Why have Free Wheeling Hubs at All?

Free wheeling hubs were designed to reduce friction and the amount of moving parts in four wheel drive vehicles. In theory a car uses more fuel to turn the drive shafts and the extra drag created by powering the front tyres. Our experience suggests that the savings aren't huge by running with the hubs in the 'Free' position but as we pointed out in Touring and How to Reduce Fuel Consumption, every little bit helps.

Having fewer moving parts also results in lower noise levels and a quieter ride with less vibration from the drive train.

When to Lock your Hubs

Your free wheeling hubs can be permanently set to the locked position without any adverse affects. This means the vehicle is always ready to engage 4WD and you don't have to alight from the car to turn the actuator. Many station and mining vehicles spend their entire existence with the hubs locked.

If you drive mostly on bitumen and only choose to run with the hubs in the free position then it's recommended to lock the hubs occasionally to provide 'splash lubrication' to the drive shafts.

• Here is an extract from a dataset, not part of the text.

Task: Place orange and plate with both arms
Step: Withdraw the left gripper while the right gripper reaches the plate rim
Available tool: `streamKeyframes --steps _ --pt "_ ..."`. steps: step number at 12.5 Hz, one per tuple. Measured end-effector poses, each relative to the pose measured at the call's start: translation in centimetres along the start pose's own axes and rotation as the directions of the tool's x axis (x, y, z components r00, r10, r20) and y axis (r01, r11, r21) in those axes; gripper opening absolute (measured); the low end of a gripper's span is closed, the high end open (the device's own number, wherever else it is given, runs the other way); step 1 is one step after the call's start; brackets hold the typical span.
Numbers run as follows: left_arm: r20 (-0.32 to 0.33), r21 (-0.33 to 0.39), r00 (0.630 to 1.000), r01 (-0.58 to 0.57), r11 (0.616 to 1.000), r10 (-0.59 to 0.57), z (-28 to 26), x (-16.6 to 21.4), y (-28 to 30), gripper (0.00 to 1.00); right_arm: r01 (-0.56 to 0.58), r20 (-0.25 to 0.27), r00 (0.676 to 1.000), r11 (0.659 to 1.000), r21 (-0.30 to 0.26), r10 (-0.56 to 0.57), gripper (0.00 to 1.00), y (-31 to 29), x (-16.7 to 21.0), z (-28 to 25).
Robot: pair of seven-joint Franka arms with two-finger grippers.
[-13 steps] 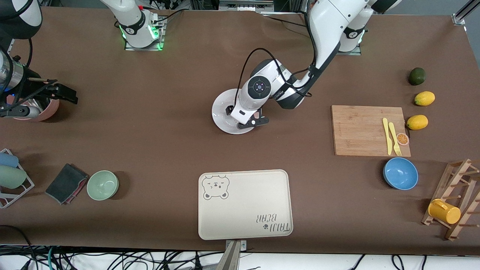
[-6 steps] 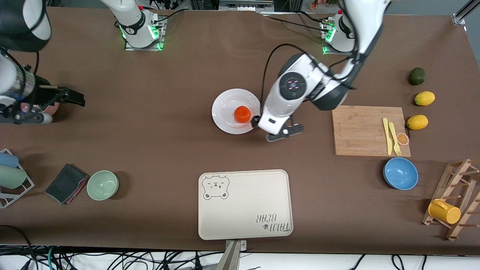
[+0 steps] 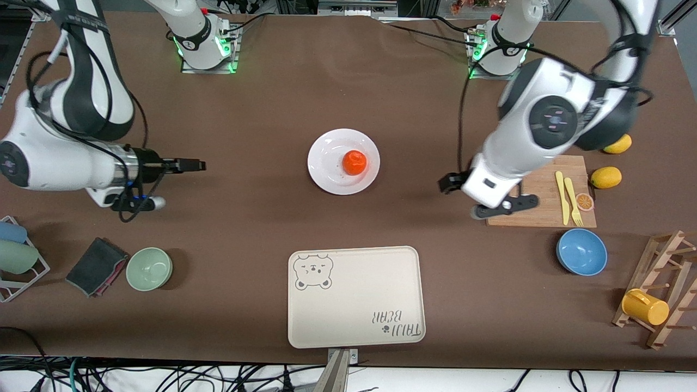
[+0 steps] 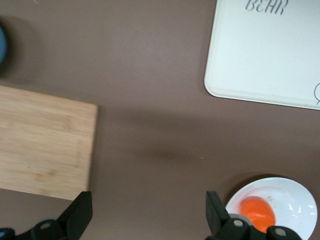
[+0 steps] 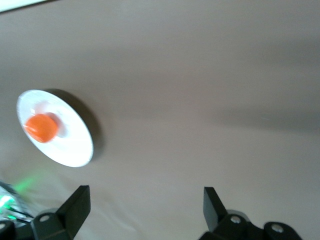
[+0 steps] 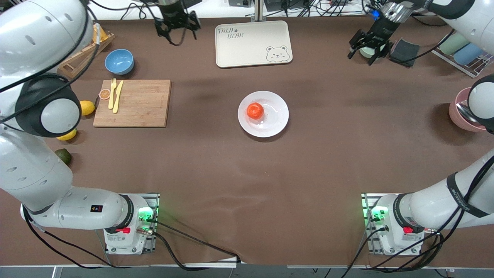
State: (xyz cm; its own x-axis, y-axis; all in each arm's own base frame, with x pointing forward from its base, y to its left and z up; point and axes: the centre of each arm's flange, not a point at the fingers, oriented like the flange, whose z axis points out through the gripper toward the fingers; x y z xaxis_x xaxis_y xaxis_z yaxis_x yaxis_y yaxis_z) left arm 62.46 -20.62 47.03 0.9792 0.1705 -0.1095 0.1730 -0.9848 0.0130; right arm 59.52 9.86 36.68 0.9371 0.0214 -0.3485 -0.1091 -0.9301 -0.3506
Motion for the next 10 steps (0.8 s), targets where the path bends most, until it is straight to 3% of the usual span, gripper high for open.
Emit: streamKeyframes --steps 4,7,10 --pt "-0.066 0.022 0.985 -0.155 0.988 0.156 -6.6 3.2 -12.6 1.0 -0.025 -0.055 0.998 0.989 0.143 0.033 1.0 -2.4 -2.1 9.4" --pt "-0.073 0.075 0.982 -0.168 0.983 0.173 -8.9 0.0 -16.2 1.0 0.014 -0.105 0.994 0.962 0.273 0.015 1.0 -2.9 -4.9 15.3" --pt "-0.118 0.058 0.978 -0.163 0.985 0.169 -8.5 -2.0 -17.6 1.0 0.066 -0.154 0.988 0.938 0.341 -0.014 1.0 -3.3 -6.9 19.8"
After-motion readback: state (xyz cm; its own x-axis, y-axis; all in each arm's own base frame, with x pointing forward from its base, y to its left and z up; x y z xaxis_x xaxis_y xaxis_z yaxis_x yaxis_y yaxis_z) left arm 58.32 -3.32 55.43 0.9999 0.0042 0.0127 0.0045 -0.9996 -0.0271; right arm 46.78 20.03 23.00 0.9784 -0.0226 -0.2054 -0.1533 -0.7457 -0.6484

The Nissan owners manual in the Outback Crossing ute recommends driving at least 16km per month to provide this lubrication. The manual also insists that the hubs are run in the same position on each front wheel i.e.: both locked or both free.

In practise we lock the hubs whenever we anticipate the potential for having to use four wheel drive and generally whenever we drive on gravel (even though we tend to drive in 2WD on gravel roads).

There is nothing worse than having to climb over the bonnet or wade knee deep in mud to lock the hubs because you didn't get through that last washout in 2WD.

We will normally drive on the highway with the hubs in the free position and lock them between stops about once a week, more if we are racking up the kilometres.

When Not to Engage Four Wheel Drive

Part time four wheel drive vehicles are designed to operate in conditions of poor traction, on steep hills and on loose or unreliable surfaces.

Making tight turns on bitumen or concrete can damage drive line components and wear out tyres.

A part time four wheel drive rotates the front drive shafts and rear drive shafts at the same rate. The front wheels need to rotate at a greater rate than the rear wheels to make a turn.

Because the front and rear drive lines are coupled and operating at the same rate things begin to get ugly. Steering becomes difficult as the front end 'understeers' while the drive line starts to 'bind'. Something has to give and this 'driveline binding' will result in jerky movement, tyre spin and eventually component failure. Usually expensive components like axles, differential gears or transfer gears.

Driving in four wheel drive on sealed surfaces is to be avoided unless the car is designed as a constant 4WD. If your car has free wheeling or automatic locking hubs it is a part time 4x4.

Good Habits

We check the position of the hubs every day just by keeping them clean. A dab of paint on the indicator arrow and the preferred position (either locked or free) makes them easy to glance at when you walk past.

Regularly drive with the hubs locked to lubricate the drive shafts.

Lock the hubs whenever you anticipate having to use four wheel drive and be absolutely certain of their position before attempting any risky manoeuvring.